(What to do) Scan the records below for the line with "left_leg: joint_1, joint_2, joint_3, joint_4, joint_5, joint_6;" and the line with "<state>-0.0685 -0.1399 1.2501", and retype that range exactly, both ends included, pictures excepted.

(Dataset extract)
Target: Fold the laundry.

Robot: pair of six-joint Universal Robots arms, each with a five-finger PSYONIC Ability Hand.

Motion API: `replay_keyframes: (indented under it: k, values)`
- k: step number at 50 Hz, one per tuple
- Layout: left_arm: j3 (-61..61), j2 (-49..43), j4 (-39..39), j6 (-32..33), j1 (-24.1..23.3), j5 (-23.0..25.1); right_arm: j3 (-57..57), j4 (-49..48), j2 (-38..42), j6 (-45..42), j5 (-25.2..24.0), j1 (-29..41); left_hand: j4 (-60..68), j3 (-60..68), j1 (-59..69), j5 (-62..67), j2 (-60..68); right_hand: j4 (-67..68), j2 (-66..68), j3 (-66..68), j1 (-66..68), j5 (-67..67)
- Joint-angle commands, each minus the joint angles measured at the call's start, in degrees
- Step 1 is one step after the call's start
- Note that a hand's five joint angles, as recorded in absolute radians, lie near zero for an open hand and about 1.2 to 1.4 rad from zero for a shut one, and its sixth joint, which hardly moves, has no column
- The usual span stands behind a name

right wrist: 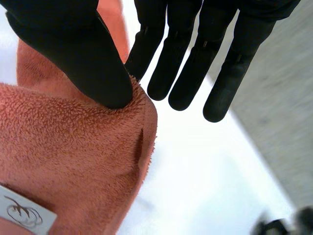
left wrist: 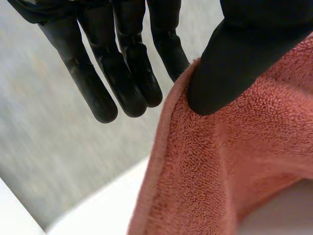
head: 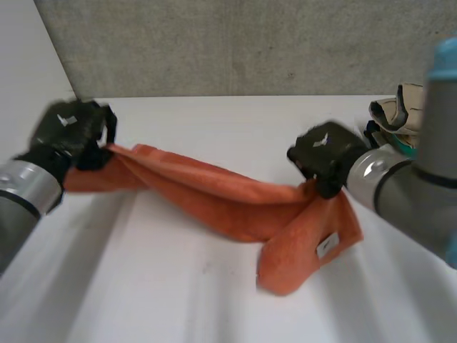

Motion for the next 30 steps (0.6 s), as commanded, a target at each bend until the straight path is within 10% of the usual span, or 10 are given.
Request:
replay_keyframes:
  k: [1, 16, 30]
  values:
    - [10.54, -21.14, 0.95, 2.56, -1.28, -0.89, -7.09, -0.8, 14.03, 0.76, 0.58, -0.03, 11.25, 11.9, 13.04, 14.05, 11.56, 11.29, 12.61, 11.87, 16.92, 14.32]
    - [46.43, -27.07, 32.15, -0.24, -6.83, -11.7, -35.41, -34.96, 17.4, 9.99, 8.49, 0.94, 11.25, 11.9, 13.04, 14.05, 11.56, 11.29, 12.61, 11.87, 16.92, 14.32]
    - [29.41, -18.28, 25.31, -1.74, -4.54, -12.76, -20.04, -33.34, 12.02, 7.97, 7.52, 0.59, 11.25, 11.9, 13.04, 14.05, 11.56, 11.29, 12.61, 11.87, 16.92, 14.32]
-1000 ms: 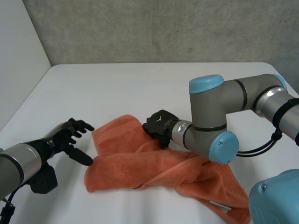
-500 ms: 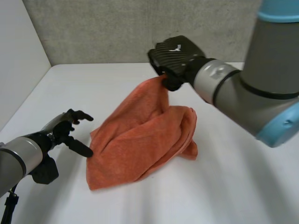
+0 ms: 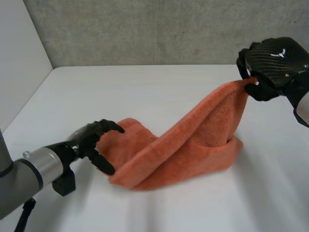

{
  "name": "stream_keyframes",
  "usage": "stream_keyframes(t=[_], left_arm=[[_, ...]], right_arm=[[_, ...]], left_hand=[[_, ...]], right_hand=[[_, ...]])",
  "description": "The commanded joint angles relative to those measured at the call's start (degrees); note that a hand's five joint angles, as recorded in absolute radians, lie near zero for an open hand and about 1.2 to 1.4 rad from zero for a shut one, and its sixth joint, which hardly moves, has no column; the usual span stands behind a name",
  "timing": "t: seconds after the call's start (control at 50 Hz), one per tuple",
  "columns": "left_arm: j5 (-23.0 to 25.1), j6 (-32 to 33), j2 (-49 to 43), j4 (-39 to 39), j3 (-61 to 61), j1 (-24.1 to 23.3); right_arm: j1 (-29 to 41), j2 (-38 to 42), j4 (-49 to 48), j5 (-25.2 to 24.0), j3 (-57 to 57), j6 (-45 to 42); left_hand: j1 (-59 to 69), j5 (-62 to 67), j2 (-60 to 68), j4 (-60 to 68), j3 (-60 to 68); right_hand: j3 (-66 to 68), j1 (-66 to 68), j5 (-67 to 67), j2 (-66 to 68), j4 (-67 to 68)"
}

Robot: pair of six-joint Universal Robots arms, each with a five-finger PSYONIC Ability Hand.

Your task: Fold the laundry

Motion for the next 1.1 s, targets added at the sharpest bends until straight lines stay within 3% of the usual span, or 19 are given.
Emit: stream_keyframes(t=[0.02, 0.44, 0.54, 0.58, 0.64, 0.92, 1.0, 1.1], left_arm=[[0.72, 0.23, -0.19, -0.09, -0.01, -3.97], [0.63, 4.88, -4.93, 0.87, -0.28, -4.32], [-0.51, 5.06, -8.8, 3.25, 0.43, -4.41], [-3.22, 5.06, -10.46, 6.39, 0.78, -4.5], [-6.3, 5.15, -11.61, 9.47, 1.04, -4.68], [-8.16, 5.15, -13.9, 12.39, 2.36, -6.08], [-7.99, 5.15, -13.9, 12.65, 2.62, -6.61], [-7.98, 5.06, -13.2, 11.95, 2.45, -7.4]], right_arm=[[-6.04, 0.22, -0.7, -0.18, 3.18, -0.42], [-9.91, 4.18, -3.78, -0.09, 6.35, -1.82], [-10.79, 4.18, -4.66, -0.18, 7.14, -1.82], [-12.28, 4.18, -5.53, -0.27, 7.75, -1.74], [-12.72, 4.7, -5.97, -0.27, 7.84, -1.65], [-12.55, 10.07, -6.41, -0.18, 6.26, -2.09], [-12.55, 12.08, -6.59, 0.43, 5.65, -3.49], [-12.37, 14.28, -7.82, 0.61, 4.59, -4.98]], left_hand=[[-4.8, 5.02, 5.6, 5.74, 5.61], [0.44, 10.25, 10.83, 10.98, 10.85], [13.73, 23.54, 24.12, 24.26, 24.14], [27.61, 37.42, 38.0, 38.15, 38.02], [35.74, 45.55, 46.13, 46.27, 46.15], [30.38, 40.19, 40.77, 40.92, 40.79], [13.3, 23.11, 23.69, 23.84, 23.71], [2.17, 11.98, 12.56, 12.71, 12.58]], right_hand=[[12.18, 25.25, 14.98, 12.55, 11.64], [12.18, 25.25, 14.98, 12.55, 11.64], [12.18, 25.25, 14.98, 12.55, 11.64], [12.18, 25.25, 14.98, 12.55, 11.64], [12.18, 25.25, 14.98, 12.55, 11.64], [12.18, 25.25, 14.98, 12.55, 11.64], [12.18, 25.25, 14.98, 12.55, 11.64], [12.18, 25.25, 14.98, 12.55, 11.64]])
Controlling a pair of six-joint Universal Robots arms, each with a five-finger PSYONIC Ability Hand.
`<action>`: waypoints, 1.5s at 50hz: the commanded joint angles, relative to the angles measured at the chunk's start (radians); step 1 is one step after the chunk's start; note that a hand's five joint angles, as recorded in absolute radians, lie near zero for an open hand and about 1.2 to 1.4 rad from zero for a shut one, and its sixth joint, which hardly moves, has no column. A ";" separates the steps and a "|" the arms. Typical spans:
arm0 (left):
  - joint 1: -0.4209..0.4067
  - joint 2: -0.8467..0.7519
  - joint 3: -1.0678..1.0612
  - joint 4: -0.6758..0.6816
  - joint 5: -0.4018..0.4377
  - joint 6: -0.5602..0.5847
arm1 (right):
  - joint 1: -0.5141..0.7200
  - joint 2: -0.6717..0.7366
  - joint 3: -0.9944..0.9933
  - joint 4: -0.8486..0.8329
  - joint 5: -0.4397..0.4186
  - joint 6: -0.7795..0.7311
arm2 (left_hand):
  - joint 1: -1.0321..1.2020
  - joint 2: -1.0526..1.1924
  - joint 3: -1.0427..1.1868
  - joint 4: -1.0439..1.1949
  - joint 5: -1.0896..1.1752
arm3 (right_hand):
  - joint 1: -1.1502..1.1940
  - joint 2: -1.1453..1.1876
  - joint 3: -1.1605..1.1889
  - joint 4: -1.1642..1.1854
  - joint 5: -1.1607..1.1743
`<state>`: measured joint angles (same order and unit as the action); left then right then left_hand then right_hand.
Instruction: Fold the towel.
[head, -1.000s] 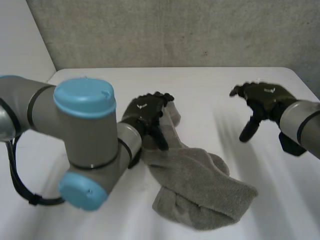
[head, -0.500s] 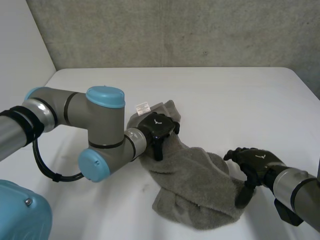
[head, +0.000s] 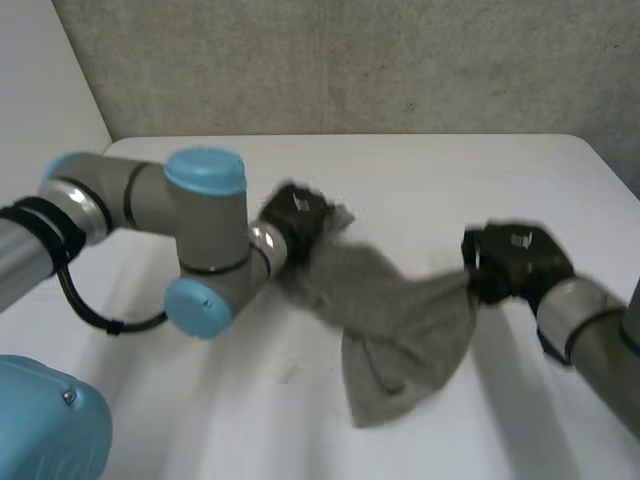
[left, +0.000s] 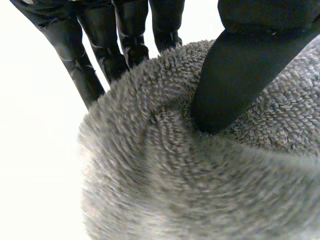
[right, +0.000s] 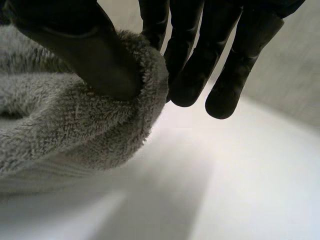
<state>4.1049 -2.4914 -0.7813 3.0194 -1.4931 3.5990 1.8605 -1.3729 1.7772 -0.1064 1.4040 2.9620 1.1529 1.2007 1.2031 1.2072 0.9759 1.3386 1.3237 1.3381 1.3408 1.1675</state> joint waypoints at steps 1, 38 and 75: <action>0.015 0.071 0.178 0.286 -0.194 -0.063 | 0.023 0.072 -0.381 -0.227 0.018 -0.084 | 0.243 0.196 0.193 0.189 0.246 | 0.058 0.073 0.058 0.055 0.054; 0.041 0.362 -0.892 0.438 -0.314 -0.387 | 0.170 0.419 -0.200 -0.195 0.027 -0.276 | 0.243 0.196 0.193 0.189 0.246 | 0.058 0.073 0.058 0.055 0.054; 0.140 0.570 -0.736 0.188 0.045 -0.382 | 0.160 0.252 -0.032 -0.170 0.016 -0.267 | -0.437 -0.485 -0.488 -0.492 -0.435 | 0.058 0.073 0.058 0.055 0.054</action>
<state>4.1965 -1.8729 -1.5635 3.2079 -1.6026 3.2142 2.0224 -1.1383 1.7447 -0.2746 1.4199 2.6951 0.6313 0.6263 0.6267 0.6274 0.4494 1.3428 1.3246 1.3381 1.3433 1.1781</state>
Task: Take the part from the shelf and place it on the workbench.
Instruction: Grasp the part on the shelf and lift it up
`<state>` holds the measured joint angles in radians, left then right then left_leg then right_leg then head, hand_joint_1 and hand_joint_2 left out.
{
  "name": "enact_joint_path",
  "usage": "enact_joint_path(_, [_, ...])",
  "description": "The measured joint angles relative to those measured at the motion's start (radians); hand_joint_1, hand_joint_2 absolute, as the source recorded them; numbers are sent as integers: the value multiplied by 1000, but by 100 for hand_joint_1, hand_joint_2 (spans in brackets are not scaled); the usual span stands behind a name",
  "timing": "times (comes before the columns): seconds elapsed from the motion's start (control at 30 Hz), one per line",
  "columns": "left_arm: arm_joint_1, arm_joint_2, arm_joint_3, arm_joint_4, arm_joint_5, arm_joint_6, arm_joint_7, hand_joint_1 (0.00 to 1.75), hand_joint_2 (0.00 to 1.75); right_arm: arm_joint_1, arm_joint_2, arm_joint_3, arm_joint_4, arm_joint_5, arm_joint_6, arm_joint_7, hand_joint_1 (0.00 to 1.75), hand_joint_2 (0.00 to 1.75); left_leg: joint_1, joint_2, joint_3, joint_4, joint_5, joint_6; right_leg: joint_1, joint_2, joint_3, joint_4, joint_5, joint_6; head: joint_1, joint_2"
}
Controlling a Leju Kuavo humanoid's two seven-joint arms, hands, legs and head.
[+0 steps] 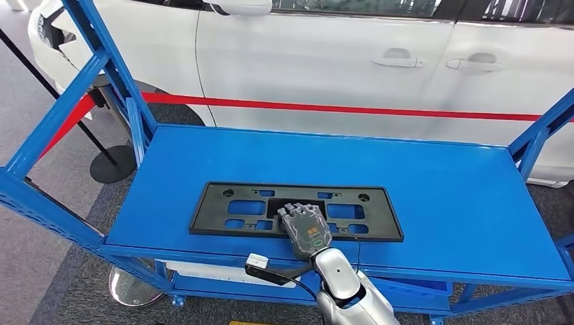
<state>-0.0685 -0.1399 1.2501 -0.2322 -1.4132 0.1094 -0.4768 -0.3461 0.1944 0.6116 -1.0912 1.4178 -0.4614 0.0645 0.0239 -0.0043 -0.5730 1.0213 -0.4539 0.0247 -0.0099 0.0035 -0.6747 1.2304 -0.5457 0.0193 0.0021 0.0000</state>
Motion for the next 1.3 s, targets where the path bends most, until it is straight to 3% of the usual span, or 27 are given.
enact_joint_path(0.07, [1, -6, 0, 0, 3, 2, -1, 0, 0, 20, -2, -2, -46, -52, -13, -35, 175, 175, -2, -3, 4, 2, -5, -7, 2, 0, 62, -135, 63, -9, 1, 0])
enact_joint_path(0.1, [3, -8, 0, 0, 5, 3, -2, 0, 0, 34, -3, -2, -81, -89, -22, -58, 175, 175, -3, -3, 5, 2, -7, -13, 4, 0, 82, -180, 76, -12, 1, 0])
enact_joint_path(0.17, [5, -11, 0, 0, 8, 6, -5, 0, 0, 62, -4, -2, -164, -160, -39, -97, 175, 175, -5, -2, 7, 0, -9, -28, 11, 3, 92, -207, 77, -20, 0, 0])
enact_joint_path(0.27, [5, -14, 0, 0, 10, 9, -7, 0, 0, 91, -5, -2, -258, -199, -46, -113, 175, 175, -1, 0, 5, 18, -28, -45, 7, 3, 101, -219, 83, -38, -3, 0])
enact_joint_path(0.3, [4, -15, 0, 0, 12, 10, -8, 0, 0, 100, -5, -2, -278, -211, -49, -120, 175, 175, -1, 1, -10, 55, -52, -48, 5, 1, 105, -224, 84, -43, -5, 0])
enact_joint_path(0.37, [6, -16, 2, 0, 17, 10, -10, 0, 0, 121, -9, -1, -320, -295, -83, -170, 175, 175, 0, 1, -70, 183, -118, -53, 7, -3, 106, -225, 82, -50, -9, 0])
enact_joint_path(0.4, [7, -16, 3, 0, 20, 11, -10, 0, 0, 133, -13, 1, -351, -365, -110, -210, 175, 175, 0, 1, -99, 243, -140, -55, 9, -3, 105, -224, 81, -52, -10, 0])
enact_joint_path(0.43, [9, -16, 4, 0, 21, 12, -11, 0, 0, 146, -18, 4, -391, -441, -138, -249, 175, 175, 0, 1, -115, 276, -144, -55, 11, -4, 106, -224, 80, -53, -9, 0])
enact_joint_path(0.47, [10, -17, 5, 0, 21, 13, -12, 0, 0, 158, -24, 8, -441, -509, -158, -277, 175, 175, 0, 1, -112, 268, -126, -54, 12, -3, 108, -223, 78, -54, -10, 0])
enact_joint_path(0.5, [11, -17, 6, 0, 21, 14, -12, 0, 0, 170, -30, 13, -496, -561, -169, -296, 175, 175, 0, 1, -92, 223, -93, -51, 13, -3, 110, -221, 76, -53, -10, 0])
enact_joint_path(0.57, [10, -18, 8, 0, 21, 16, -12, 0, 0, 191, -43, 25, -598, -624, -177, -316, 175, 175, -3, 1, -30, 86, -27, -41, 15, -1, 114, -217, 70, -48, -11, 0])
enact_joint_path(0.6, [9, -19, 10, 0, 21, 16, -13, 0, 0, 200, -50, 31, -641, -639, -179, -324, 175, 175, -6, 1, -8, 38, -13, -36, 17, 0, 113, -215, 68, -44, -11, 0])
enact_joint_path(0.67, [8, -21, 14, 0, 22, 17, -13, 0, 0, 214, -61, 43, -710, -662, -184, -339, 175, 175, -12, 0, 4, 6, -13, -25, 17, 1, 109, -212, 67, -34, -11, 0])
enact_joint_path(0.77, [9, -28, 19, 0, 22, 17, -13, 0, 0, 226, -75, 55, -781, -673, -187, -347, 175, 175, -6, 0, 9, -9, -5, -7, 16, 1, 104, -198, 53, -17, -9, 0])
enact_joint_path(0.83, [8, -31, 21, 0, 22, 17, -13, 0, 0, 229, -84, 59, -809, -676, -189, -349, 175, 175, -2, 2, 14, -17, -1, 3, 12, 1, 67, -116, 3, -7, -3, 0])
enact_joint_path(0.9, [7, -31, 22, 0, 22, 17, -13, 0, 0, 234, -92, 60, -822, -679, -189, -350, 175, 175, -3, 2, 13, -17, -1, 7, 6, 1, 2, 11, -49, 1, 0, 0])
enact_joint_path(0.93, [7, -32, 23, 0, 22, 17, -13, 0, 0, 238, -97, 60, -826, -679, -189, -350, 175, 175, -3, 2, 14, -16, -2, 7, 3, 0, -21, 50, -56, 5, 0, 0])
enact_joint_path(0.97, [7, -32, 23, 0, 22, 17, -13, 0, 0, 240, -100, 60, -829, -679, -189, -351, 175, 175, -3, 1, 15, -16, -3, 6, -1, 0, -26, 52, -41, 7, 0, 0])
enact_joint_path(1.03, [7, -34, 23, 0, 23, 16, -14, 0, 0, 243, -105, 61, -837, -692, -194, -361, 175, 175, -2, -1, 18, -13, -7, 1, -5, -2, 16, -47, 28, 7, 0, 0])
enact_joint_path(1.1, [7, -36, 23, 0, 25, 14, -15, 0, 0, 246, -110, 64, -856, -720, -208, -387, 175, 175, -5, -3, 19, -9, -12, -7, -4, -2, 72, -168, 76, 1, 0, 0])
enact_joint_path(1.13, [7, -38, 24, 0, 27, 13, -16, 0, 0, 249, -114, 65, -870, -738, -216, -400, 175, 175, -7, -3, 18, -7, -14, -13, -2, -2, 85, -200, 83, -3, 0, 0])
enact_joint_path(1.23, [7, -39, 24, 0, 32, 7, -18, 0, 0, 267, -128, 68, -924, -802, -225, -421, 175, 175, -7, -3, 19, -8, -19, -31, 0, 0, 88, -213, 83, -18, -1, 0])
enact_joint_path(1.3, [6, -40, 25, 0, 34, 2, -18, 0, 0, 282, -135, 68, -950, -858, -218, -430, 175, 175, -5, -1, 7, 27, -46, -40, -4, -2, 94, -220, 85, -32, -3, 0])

(Answer for the task)
  "columns": "left_arm: arm_joint_1, arm_joint_2, arm_joint_3, arm_joint_4, arm_joint_5, arm_joint_6, arm_joint_7, hand_joint_1 (0.00 to 1.75), hand_joint_2 (0.00 to 1.75); right_arm: arm_joint_1, arm_joint_2, arm_joint_3, arm_joint_4, arm_joint_5, arm_joint_6, arm_joint_7, hand_joint_1 (0.00 to 1.75), hand_joint_2 (0.00 to 1.75); left_leg: joint_1, joint_2, joint_3, joint_4, joint_5, joint_6; right_leg: joint_1, joint_2, joint_3, joint_4, joint_5, joint_6; head: joint_1, joint_2"
}
Controlling a Leju Kuavo humanoid's two seven-joint arms, hands, legs and head.
[+0 steps] 
<state>-0.0685 -0.1399 1.2501 -0.2322 -1.4132 0.1094 -0.4768 -0.3461 0.1944 0.6116 -1.0912 1.4178 -0.4614 0.0645 0.0239 -0.0043 -0.5730 1.0213 -0.4539 0.0247 -0.0099 0.0035 -0.6747 1.2304 -0.5457 0.0193 0.0021 0.0000</state>

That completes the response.